Task objective ▸ Go through the lines below. Copy those with "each".
═════ Dataset section
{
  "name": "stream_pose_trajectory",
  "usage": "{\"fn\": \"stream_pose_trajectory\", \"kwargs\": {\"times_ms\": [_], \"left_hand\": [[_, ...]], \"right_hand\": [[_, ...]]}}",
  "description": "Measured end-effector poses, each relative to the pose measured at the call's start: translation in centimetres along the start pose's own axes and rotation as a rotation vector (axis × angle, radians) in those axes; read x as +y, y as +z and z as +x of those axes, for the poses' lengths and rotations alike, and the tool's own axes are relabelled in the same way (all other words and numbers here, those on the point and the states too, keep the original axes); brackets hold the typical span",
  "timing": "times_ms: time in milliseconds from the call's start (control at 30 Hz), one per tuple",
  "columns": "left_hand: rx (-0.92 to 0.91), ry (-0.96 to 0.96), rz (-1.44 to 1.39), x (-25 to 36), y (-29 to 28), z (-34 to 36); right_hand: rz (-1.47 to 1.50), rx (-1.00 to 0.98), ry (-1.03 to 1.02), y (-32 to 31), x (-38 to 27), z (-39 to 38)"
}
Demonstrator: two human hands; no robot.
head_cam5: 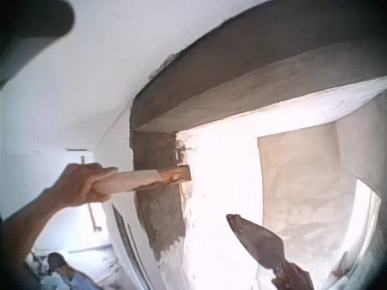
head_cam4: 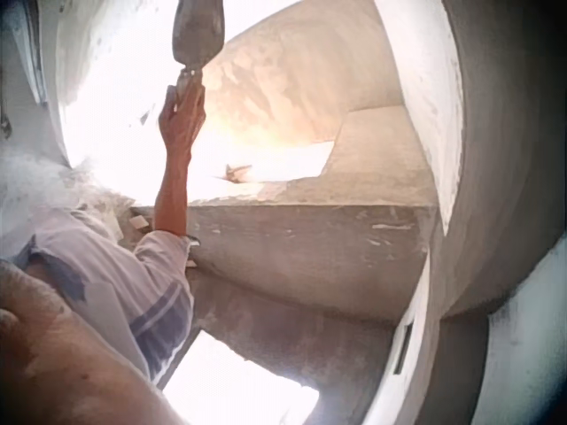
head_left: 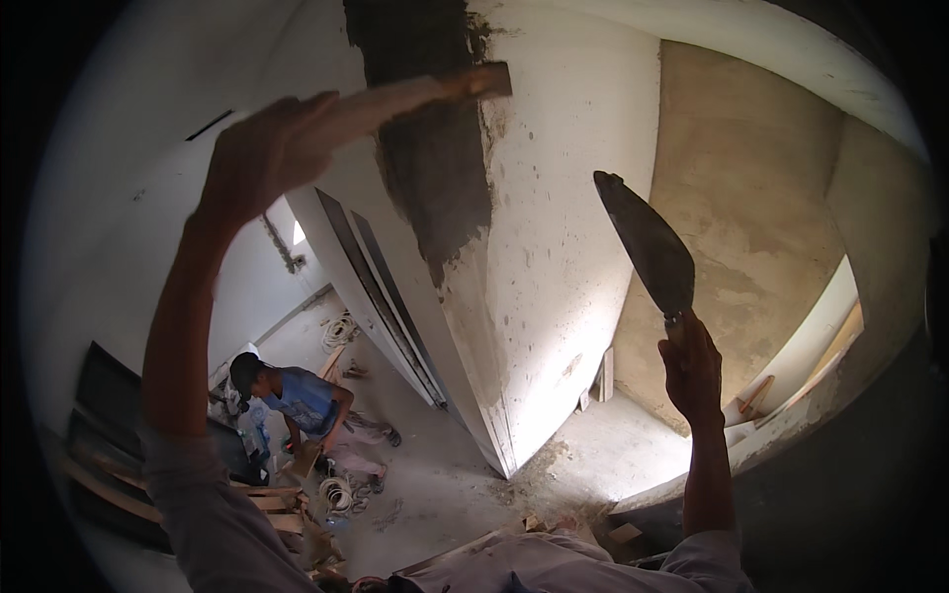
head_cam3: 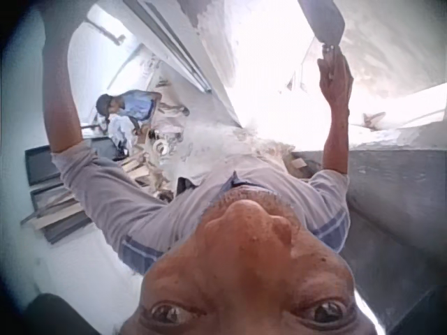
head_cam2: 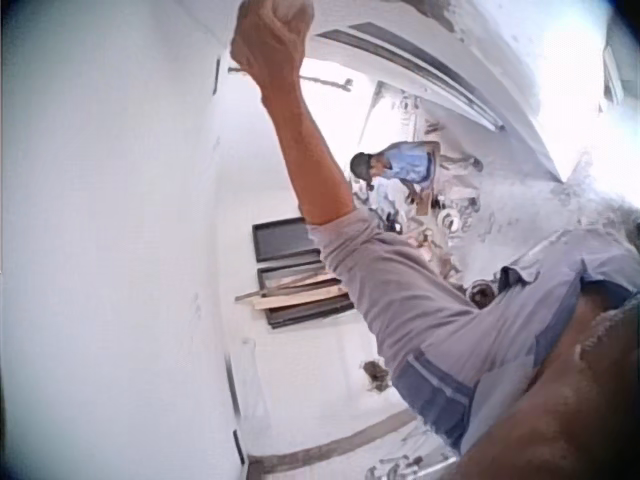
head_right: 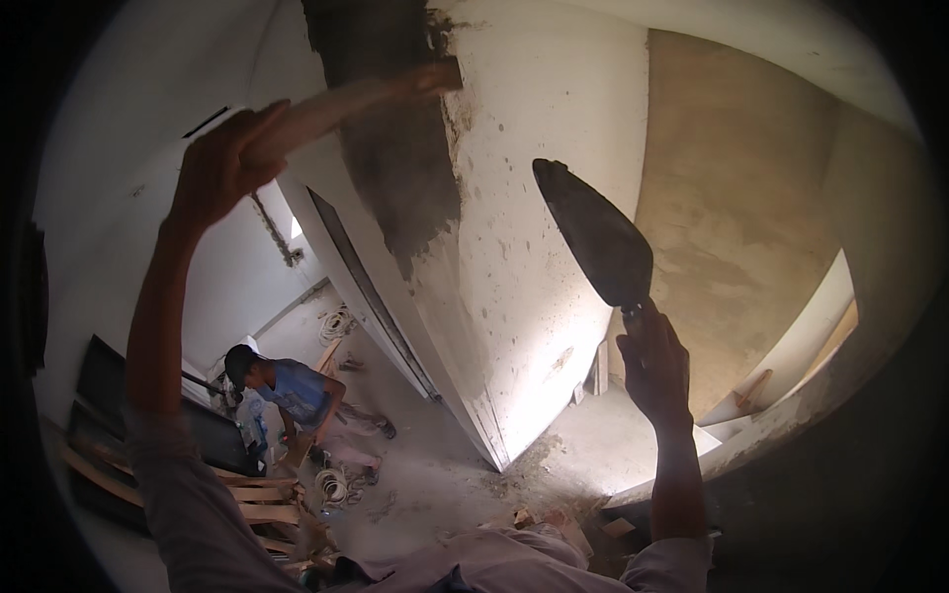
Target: The person applies mortar to a wall corner using a trowel and a wooden board. They scoop mortar from a bucket onto the board and smooth it against the wall edge to plaster the corner.
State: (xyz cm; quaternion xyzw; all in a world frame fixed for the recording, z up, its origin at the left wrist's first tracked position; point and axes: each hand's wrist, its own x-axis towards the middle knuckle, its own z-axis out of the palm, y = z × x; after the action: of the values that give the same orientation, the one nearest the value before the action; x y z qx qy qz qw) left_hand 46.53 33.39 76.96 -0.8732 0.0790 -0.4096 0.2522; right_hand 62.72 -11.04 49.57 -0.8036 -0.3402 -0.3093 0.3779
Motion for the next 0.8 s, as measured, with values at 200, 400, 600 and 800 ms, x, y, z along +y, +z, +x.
{"fn": "stream_pose_trajectory", "kwargs": {"times_ms": [200,400,600,800], "left_hand": [[-0.037,-0.090,0.122,-1.3,0.3,7.2],[-0.057,-0.150,0.198,-2.1,2.3,8.1],[-0.071,-0.185,0.221,-3.2,3.0,8.2],[-0.041,-0.183,0.228,-3.8,3.4,8.4]], "right_hand": [[0.150,-0.157,0.212,0.1,3.8,-1.1],[0.187,-0.179,0.215,1.6,7.2,-2.2],[0.136,-0.263,0.194,2.1,8.9,-3.0],[0.097,-0.307,0.249,2.7,9.7,-3.3]]}}
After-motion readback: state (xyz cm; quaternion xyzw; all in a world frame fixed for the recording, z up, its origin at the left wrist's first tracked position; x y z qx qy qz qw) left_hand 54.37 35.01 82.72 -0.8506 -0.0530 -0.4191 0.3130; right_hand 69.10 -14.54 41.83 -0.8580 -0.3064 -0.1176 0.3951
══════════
Completed exercise ▸
  "description": "Measured end-effector poses, each relative to the pose measured at the call's start: translation in centimetres along the start pose's own axes and rotation as a rotation vector (axis × angle, radians) in those axes; read x as +y, y as +z and z as +x of those axes, for the poses' lengths and rotations alike, and the tool's own axes are relabelled in the same way (all other words and numbers here, those on the point and the states too, keep the original axes); brackets hold the typical span",
State: (xyz cm; quaternion xyzw; all in a world frame fixed for the recording, z up, its origin at the left wrist's first tracked position; point and axes: each hand's wrist, its own x-axis towards the middle knuckle, its own z-axis out of the palm, y = z × x; after the action: of the values that give the same orientation, the one nearest the value before the action; x y z qx qy qz qw) left_hand 46.53 33.39 76.96 -0.8732 0.0790 -0.4096 0.2522; right_hand 62.72 -11.04 49.57 -0.8036 -0.3402 -0.3093 0.3779

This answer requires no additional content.